Exercise data: Begin

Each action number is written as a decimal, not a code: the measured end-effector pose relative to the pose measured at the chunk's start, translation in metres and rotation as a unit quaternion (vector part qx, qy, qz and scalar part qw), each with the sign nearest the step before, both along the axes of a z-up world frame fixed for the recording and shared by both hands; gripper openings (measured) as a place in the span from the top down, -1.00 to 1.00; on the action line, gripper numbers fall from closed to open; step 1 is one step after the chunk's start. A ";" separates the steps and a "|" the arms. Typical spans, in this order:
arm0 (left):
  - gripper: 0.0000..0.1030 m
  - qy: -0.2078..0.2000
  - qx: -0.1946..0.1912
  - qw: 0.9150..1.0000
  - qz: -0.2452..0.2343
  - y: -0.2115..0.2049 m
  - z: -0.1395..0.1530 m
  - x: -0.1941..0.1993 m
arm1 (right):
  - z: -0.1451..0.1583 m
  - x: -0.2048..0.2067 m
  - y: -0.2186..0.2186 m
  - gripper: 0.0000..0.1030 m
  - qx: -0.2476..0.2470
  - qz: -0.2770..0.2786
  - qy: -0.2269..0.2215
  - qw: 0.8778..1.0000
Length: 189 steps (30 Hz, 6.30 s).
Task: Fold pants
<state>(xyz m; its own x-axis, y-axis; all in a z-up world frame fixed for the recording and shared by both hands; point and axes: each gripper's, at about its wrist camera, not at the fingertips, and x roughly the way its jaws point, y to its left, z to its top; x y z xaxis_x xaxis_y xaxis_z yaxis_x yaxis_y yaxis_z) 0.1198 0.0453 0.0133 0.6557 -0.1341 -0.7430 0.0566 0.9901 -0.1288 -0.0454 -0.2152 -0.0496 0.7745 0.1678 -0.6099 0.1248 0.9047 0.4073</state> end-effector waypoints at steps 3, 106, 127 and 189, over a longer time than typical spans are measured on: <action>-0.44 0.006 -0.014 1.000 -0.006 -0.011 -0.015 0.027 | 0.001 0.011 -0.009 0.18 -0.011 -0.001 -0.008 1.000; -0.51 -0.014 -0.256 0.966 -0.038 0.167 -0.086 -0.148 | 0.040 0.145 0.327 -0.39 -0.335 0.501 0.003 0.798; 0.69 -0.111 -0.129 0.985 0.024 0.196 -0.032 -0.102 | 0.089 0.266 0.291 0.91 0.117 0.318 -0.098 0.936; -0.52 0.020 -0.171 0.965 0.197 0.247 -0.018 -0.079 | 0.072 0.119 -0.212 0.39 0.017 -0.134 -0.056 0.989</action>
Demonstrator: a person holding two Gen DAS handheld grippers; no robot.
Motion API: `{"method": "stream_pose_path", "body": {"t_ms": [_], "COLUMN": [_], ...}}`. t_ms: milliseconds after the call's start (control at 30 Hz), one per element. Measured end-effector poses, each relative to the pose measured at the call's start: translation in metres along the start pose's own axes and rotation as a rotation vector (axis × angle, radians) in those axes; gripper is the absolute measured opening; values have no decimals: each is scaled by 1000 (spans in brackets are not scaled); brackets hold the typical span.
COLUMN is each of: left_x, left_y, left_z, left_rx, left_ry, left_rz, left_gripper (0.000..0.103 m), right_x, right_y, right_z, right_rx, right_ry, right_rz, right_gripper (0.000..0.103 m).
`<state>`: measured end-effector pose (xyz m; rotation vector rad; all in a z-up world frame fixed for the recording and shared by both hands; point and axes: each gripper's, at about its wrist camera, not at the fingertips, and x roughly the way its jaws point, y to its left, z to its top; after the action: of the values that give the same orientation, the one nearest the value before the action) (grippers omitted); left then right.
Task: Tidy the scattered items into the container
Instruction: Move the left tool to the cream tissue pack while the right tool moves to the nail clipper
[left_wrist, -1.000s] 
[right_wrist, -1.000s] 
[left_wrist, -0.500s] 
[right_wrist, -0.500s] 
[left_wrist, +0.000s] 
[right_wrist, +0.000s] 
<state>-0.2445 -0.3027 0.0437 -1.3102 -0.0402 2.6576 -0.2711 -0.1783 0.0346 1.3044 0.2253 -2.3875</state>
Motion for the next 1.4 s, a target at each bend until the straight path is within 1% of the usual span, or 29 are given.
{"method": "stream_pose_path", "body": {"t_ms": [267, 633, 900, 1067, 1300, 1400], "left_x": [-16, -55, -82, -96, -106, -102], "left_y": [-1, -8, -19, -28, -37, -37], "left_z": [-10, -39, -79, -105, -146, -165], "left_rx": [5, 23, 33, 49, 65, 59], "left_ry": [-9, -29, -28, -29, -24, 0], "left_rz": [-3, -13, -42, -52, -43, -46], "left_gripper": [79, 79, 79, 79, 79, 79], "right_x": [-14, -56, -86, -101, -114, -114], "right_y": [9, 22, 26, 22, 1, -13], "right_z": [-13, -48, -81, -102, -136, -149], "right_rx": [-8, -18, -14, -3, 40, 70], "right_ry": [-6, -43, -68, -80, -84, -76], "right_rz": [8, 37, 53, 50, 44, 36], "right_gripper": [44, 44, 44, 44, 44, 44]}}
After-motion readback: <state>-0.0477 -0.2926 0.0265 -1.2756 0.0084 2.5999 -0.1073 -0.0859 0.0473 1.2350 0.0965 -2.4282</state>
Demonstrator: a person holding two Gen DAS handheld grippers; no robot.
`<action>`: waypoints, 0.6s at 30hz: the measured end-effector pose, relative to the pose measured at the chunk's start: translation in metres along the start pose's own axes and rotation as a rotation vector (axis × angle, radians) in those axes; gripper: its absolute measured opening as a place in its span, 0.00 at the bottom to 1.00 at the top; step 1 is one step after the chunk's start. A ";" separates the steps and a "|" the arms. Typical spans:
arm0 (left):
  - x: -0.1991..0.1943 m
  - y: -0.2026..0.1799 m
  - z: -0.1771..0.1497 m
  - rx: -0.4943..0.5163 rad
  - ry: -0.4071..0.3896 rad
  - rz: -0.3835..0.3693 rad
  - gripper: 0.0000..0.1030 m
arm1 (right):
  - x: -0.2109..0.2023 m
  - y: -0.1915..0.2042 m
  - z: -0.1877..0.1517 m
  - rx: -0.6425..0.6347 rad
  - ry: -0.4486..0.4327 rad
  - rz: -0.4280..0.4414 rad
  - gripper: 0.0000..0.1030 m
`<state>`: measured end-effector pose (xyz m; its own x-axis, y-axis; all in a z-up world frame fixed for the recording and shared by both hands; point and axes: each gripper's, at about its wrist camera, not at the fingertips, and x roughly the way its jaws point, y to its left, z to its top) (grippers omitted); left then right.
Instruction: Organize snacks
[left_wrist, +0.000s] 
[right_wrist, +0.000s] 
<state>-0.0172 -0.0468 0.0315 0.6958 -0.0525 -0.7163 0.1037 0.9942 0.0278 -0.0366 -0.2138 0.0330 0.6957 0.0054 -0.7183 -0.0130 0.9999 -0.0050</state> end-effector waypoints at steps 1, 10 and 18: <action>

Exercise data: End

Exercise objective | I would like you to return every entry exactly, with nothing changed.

Exercise answer |
Each action number is written as a decimal, not a code: the measured end-effector pose relative to the pose measured at the chunk's start, translation in metres and rotation as a unit quaternion (vector part qx, qy, qz and scalar part qw), each with the sign nearest the step before, both along the axes of a z-up world frame fixed for the recording and shared by both hands; gripper openings (measured) as a place in the span from the top down, -1.00 to 1.00; on the action line, gripper numbers fall from closed to open; step 1 is one step after the chunk's start. A ";" separates the steps and a "|" the arms. Typical spans, in this order:
arm0 (left):
  - gripper: 0.0000..0.1030 m
  - qy: -0.2078..0.2000
  - qx: -0.1946..0.1912
  - qw: 0.9150..1.0000
  - qz: -0.2452..0.2343
  - y: -0.2115..0.2049 m
  - z: -0.1395..0.1530 m
  - x: -0.1941..0.1993 m
arm1 (right):
  - z: -0.1451..0.1583 m
  - x: -0.2048..0.2067 m
  - y: -0.2186..0.2186 m
  - gripper: 0.0000..0.1030 m
  - qx: -0.2476..0.2470
  - qz: -0.2770..0.2786
  - qy: -0.2269..0.2215
  - qw: 0.8778..1.0000
Length: 189 steps (30 Hz, 6.30 s).
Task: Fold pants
<state>(xyz m; its own x-axis, y-axis; all in a z-up world frame fixed for the recording and shared by both hands; point and axes: each gripper's, at about its wrist camera, not at the fingertips, and x roughly the way its jaws point, y to its left, z to its top; x y z xaxis_x xaxis_y xaxis_z yaxis_x yaxis_y yaxis_z) 0.1198 0.0453 0.0133 0.6557 -0.1341 -0.7430 0.0566 0.9901 -0.1288 -0.0454 -0.2152 -0.0496 0.7745 0.1678 -0.6099 0.1248 0.9047 0.4073</state> end-effector waypoints at steps 3, 106, 127 and 189, over a longer time than typical spans are measured on: <action>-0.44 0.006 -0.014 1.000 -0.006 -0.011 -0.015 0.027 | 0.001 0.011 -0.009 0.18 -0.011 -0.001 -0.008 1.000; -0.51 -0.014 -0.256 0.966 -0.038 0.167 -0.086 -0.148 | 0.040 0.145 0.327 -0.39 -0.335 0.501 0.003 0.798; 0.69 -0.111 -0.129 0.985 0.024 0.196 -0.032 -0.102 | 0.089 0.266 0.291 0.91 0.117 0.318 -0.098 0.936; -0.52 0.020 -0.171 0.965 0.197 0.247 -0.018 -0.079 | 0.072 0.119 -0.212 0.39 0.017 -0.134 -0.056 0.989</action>
Demonstrator: a person holding two Gen DAS handheld grippers; no robot.
Motion API: `{"method": "stream_pose_path", "body": {"t_ms": [_], "COLUMN": [_], ...}}`. t_ms: milliseconds after the call's start (control at 30 Hz), one per element. Measured end-effector poses, each relative to the pose measured at the call's start: translation in metres along the start pose's own axes and rotation as a rotation vector (axis × angle, radians) in those axes; gripper is the absolute measured opening; values have no decimals: each is scaled by 1000 (spans in brackets are not scaled); brackets hold the typical span.
COLUMN is each of: left_x, left_y, left_z, left_rx, left_ry, left_rz, left_gripper (0.000..0.103 m), right_x, right_y, right_z, right_rx, right_ry, right_rz, right_gripper (0.000..0.103 m).
`<state>`: measured end-effector pose (xyz m; rotation vector rad; all in a z-up world frame fixed for the recording and shared by both hands; point and axes: each gripper's, at about its wrist camera, not at the fingertips, and x roughly the way its jaws point, y to its left, z to its top; after the action: of the values that give the same orientation, the one nearest the value before the action) (grippers omitted); left then right.
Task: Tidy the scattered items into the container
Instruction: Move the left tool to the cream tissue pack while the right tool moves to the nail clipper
[left_wrist, -1.000s] 
[right_wrist, -1.000s] 
[left_wrist, -0.500s] 
[right_wrist, -0.500s] 
[left_wrist, +0.000s] 
[right_wrist, +0.000s] 
<state>-0.2445 -0.3027 0.0437 -1.3102 -0.0402 2.6576 -0.2711 -0.1783 0.0346 1.3044 0.2253 -2.3875</state>
Motion for the next 1.4 s, a target at each bend until the straight path is within 1% of the usual span, or 29 are given.
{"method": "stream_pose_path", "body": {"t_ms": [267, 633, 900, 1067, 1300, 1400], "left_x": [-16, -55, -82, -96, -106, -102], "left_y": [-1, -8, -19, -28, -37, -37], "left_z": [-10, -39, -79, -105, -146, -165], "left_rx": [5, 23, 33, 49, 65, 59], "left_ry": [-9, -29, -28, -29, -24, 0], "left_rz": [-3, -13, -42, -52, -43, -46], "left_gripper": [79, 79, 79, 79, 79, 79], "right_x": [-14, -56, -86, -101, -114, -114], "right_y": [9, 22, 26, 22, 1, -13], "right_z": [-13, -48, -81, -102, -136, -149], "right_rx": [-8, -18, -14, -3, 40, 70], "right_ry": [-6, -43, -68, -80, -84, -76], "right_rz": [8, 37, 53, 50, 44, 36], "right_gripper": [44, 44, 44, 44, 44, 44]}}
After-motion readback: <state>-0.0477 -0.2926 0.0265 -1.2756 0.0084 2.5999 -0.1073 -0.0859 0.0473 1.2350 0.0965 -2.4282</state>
Demonstrator: a person holding two Gen DAS handheld grippers; no robot.
`<action>`: waypoints, 0.6s at 30hz: the measured end-effector pose, relative to the pose measured at the chunk's start: translation in metres along the start pose's own axes and rotation as a rotation vector (axis × angle, radians) in those axes; gripper: its absolute measured opening as a place in its span, 0.00 at the bottom to 1.00 at the top; step 1 is one step after the chunk's start. A ";" separates the steps and a "|" the arms. Typical spans:
arm0 (left):
  - x: -0.1991..0.1943 m
  - y: -0.2026..0.1799 m
  - z: -0.1771..0.1497 m
  - rx: -0.4943..0.5163 rad
  - ry: -0.4071..0.3896 rad
  - rz: -0.3835..0.3693 rad
  - gripper: 0.0000..0.1030 m
arm1 (right):
  - x: -0.2109..0.2023 m
  - y: -0.1915..0.2042 m
  - z: -0.1877..0.1517 m
  - rx: -0.6425..0.6347 rad
  - ry: -0.4486..0.4327 rad
  - rz: -0.4280..0.4414 rad
  - gripper: 0.0000..0.1030 m
`<state>`: measured end-effector pose (xyz m; its own x-axis, y-axis; all in a z-up world frame fixed for the recording and shared by both hands; point and axes: each gripper's, at about its wrist camera, not at the fingertips, and x roughly the way its jaws point, y to its left, z to its top) (grippers omitted); left then right.
Instruction: Organize snacks
[left_wrist, +0.000s] 
[right_wrist, +0.000s] 
<state>-0.0172 -0.0468 0.0315 0.6958 -0.0525 -0.7163 0.1037 0.9942 0.0278 -0.0366 -0.2138 0.0330 0.6957 0.0054 -0.7183 -0.0130 0.9999 -0.0050</state> end-effector waypoints at steps 1, 10 and 18: <action>

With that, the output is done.